I've messed with recover.c to try and resolve this, but so far I've ended up nowhere and somehow produced 5 more corrupt files, all behaving like the first one.

(EDIT: I was able to remove the existing corrupt files by moving recover.c and card.raw to a new directory, and deleting the old directory. I am also able to confirm that this version of my code still produces a brand new corrupt file whenever it is compiled and ran.)

Here's the code I've been using

#include <stdio.h>
#include <stdlib.h>
#include <stdint.h>

int main(int argc, char *argv[])
{
    // Check if 1 file name was provided
    if (argc != 2)
    {
        printf("Usage: ./recover FILENAME\n");
        return 1;
    }
    // Attempt to read the file
    FILE *file = fopen(argv[1], "r");

    // Check if the file is valid
    if (file == NULL)
    {
        printf("File not found\n");
        return 1;
    }
    // Location to store block
    unsigned char block[512];
    // Recovered jpg count
    int numfound = 0;
    // File for recovered jpgs
    FILE *jpg;
    // New filename placeholder
    char filename [8];
    while (fread(block, 512, 1, file))
    {
        if (block[0] == 0xff && block[1] == 0xd8 && block[2] == 0xff && (block[3] & 0xf0) == 0xe0)
    {
        if (numfound == 0)
        {
            jpg = fopen(filename, "w");
            sprintf(filename, "%03i.jpg", numfound);
            fwrite(&block, 512, 1, jpg);
            numfound++;
        }
        else
        {
            fclose(jpg);
            jpg = fopen(filename, "w");
            sprintf(filename, "%03i.jpg", numfound);
            numfound++;
            fwrite(&block, 512, 1, jpg);
        }
    }
    else if (numfound > 0)
    {
        fwrite(&block, 512, 1, jpg);
    }
}
// Close all, successful execution
fclose(file);
if (jpg != NULL)
{
    fclose(jpg);
}
return 0;
}

1 Answer 1

2

"Ready, fire, aim!"

The problem lies here:

        jpg = fopen(filename, "w");
        sprintf(filename, "%03i.jpg", numfound);

The sprintf command builds the name of the file to be opened by the fopen call.
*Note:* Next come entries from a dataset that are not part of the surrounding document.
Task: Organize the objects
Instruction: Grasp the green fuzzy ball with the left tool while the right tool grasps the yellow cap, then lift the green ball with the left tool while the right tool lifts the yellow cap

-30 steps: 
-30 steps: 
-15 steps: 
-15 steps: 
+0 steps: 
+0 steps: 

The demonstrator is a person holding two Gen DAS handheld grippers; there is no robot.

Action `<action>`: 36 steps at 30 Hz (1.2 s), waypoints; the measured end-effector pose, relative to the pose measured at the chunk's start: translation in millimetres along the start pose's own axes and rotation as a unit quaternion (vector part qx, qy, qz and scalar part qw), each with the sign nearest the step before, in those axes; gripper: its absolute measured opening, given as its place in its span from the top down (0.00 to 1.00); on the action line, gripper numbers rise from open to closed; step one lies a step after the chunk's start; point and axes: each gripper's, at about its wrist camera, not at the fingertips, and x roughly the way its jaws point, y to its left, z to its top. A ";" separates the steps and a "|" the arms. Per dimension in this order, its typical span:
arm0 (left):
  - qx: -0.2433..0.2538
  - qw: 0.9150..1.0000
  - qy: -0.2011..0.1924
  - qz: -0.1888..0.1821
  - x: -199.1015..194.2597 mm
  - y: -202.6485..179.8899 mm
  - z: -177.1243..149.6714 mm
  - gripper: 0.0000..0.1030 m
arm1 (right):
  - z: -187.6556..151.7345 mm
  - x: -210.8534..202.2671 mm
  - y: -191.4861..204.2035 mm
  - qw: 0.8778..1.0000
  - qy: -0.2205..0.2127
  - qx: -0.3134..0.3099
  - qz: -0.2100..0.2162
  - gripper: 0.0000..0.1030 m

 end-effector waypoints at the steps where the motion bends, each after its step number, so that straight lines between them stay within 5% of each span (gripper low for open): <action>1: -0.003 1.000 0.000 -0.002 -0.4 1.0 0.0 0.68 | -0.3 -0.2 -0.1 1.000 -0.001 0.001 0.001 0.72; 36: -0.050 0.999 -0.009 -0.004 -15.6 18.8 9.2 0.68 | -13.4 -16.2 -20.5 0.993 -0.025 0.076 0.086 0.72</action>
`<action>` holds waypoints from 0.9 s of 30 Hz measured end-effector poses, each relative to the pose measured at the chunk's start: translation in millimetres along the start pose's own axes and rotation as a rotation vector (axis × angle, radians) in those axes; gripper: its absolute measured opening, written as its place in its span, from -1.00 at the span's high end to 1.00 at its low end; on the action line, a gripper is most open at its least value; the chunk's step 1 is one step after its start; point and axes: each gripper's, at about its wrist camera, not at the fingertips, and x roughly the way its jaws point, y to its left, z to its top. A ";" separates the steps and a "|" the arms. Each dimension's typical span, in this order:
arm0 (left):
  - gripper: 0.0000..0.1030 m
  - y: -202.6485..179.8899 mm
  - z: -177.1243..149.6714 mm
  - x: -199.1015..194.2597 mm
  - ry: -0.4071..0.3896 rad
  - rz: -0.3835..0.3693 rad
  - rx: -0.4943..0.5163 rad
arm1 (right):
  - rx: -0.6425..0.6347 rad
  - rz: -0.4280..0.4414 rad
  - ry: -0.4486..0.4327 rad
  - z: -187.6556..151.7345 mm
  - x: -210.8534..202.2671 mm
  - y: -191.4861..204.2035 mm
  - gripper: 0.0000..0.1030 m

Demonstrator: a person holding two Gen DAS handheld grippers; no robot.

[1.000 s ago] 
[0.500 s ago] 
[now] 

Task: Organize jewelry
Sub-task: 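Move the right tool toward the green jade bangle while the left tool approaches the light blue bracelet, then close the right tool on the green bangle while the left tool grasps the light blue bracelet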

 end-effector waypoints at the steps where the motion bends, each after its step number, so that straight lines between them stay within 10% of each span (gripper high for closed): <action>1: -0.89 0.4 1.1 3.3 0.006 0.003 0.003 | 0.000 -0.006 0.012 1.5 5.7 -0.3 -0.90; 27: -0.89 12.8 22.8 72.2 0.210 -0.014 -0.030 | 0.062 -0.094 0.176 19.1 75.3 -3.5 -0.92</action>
It needs to be before the fopen call.

It also explains the files with wierd file names. To delete them, you'll need to get the names from an ls -al file listing and delete them explicitly from the command line. Since filename hasn't been initialized when the first file is created, the fopen creates a file name using the garbage data in memory to name the file.